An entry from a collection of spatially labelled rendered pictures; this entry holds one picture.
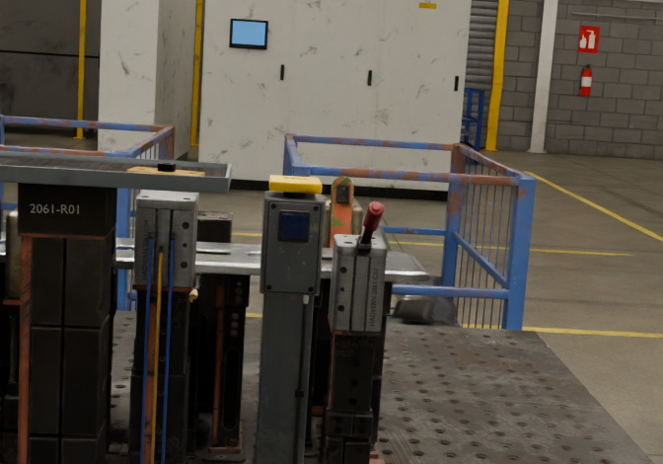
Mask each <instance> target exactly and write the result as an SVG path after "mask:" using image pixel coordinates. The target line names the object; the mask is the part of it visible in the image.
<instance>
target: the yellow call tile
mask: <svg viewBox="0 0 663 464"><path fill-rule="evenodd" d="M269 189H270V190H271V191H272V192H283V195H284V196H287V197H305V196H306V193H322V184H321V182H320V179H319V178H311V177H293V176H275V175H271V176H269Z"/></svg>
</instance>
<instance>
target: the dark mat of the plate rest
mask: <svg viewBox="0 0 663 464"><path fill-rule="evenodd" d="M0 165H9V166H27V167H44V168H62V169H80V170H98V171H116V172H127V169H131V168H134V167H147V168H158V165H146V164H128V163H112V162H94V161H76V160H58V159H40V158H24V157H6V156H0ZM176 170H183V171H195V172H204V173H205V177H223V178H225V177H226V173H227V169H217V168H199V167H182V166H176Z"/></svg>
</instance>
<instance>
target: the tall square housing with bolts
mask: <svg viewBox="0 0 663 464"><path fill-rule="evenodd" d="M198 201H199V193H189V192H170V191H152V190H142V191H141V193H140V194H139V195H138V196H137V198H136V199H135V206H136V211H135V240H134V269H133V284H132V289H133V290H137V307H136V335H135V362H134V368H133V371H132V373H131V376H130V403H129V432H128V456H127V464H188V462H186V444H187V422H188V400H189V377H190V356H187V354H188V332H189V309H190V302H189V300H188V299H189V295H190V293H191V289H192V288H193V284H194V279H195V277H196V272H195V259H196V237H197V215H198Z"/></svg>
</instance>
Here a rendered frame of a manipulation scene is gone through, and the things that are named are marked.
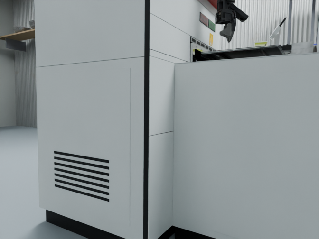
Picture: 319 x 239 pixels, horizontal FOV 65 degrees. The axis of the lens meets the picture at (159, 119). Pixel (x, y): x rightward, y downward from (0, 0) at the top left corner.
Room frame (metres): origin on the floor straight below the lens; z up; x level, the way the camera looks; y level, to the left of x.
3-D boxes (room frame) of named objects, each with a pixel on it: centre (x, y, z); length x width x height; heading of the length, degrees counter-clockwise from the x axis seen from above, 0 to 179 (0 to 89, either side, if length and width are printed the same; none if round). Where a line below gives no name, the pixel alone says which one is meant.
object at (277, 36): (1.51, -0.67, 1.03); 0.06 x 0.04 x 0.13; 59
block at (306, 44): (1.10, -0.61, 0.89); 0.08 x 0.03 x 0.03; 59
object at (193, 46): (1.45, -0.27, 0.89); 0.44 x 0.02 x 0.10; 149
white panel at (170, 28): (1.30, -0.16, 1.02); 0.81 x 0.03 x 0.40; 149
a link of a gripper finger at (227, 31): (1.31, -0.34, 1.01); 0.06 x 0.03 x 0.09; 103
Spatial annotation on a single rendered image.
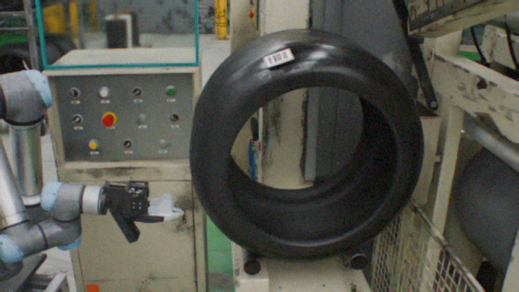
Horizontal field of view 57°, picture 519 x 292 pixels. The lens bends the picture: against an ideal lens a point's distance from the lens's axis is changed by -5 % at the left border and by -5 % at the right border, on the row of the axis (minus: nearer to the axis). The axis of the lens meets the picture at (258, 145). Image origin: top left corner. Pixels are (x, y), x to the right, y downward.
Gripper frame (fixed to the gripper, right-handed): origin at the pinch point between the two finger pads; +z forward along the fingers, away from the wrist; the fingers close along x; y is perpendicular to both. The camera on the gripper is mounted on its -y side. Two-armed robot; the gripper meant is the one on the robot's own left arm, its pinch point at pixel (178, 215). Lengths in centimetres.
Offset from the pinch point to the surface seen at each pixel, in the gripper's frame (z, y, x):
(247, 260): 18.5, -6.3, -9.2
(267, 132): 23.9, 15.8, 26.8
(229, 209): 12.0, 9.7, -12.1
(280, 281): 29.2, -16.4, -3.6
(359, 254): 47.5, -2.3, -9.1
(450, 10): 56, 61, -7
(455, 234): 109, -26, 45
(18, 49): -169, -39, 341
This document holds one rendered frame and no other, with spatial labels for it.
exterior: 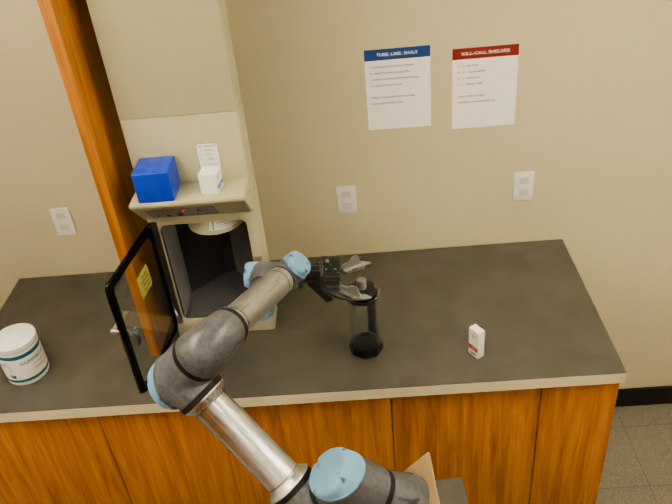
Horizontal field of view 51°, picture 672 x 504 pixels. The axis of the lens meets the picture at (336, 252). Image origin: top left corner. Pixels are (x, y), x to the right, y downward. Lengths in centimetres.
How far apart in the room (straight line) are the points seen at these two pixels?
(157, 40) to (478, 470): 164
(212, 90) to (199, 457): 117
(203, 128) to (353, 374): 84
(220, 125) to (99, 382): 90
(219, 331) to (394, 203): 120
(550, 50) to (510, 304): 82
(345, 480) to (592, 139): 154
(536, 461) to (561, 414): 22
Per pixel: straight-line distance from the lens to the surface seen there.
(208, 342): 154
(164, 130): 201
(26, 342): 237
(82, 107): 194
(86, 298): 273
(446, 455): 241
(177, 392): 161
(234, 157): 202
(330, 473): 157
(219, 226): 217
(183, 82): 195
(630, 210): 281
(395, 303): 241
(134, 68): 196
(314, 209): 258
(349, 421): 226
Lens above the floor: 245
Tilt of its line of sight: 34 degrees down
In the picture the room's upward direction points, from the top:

______

Your assignment
When you reach the line holding "(212, 90) to (199, 457): 117" in the records above, begin reproducing exactly, stop after the line holding "Lens above the floor: 245", and output nothing else.

Solution to the exercise
(212, 90) to (199, 457): 117
(203, 128) to (353, 374): 84
(220, 125) to (99, 382): 90
(219, 331) to (394, 203): 120
(550, 50) to (510, 304): 82
(345, 480) to (592, 139): 154
(536, 461) to (561, 414): 22
Per pixel: straight-line distance from the lens to the surface seen there.
(208, 342): 154
(164, 130): 201
(26, 342): 237
(82, 107): 194
(86, 298): 273
(446, 455): 241
(177, 392): 161
(234, 157): 202
(330, 473): 157
(219, 226): 217
(183, 82): 195
(630, 210): 281
(395, 303): 241
(134, 68): 196
(314, 209): 258
(349, 421): 226
Lens above the floor: 245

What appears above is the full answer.